Они глядели друг на друга: оба в ужасе, оба с ощущением, что балансируют на краю бездны, назвать которую она не могла, а он не хотел, и оба сознавали, что следующий шаг может стать роковым.
— Ты отдаешь себе отчет в том, что несешь? — взяв себя в руки, добродушно поинтересовался Джим, что, казалось, возвращало их в сферу благоразумия, в почти безобидную область семейной ссоры. — в какие метафизические дебри лезешь?
— Не знаю… — устало ответила Черрил, опустив голову, словно призрак, которого она пыталась ухватить, вновь ускользнул от нее. — Не знаю… Это кажется невозможным…

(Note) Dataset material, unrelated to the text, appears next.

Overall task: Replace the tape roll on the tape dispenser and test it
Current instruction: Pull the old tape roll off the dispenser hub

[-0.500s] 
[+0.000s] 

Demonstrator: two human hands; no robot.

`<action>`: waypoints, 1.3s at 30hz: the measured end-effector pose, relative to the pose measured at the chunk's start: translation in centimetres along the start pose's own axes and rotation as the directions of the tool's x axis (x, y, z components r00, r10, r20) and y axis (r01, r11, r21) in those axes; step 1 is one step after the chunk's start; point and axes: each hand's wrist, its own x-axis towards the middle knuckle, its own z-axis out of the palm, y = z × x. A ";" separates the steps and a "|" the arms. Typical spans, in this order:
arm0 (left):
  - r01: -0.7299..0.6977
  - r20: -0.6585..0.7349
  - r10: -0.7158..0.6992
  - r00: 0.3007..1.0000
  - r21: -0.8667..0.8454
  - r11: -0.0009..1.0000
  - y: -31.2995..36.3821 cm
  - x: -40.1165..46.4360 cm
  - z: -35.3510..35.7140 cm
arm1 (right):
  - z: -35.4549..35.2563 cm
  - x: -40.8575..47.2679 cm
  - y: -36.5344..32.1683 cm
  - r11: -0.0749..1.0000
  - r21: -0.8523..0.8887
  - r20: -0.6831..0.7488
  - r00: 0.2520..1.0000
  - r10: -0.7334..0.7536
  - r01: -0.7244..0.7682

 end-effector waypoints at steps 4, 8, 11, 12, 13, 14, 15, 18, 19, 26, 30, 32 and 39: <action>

— Лучше не касайся вещей, которые выше твоего понимания, а то…
Джим вынужден был умолкнуть, потому что вошел дворецкий с ведерком льда, в котором влажно сияла холодная бутылка шампанского.
Они молчали, предоставив комнате оглашаться звуками, которые веками символизировали праздник: хлопанье пробки, веселое бульканье золотистой жидкости, льющейся в два больших бокала, отражающих трепещущее пламя свечей; шипение пузырьков, призывающее ко всеобщей радости.
Они молчали, пока дворецкий не вышел. Таггерт смотрел на пузырьки, небрежно держа ножку бокала двумя вялыми пальцами. Потом рука внезапно, конвульсивно, сжалась в кулак, и он поднял бокал, не так, как обычно, а как заносят руку для удара ножом.
— За Франсиско Д’Анкония! — провозгласил он.
Черрил опустила свой бокал.
— Нет!
— Пей! — рявкнул Джеймс.
— Нет, — ответила она, покачав головой.
Они поглядели друг другу в глаза; свет играл на поверхности золотистой жидкости, не достигая их лиц.
— Да пошла ты к черту! — крикнул Джеймс, вскочил, швырнул бокал на пол и быстро вышел из комнаты.
Черрил долго сидела не шелохнувшись, потом медленно встала и нажала кнопку звонка.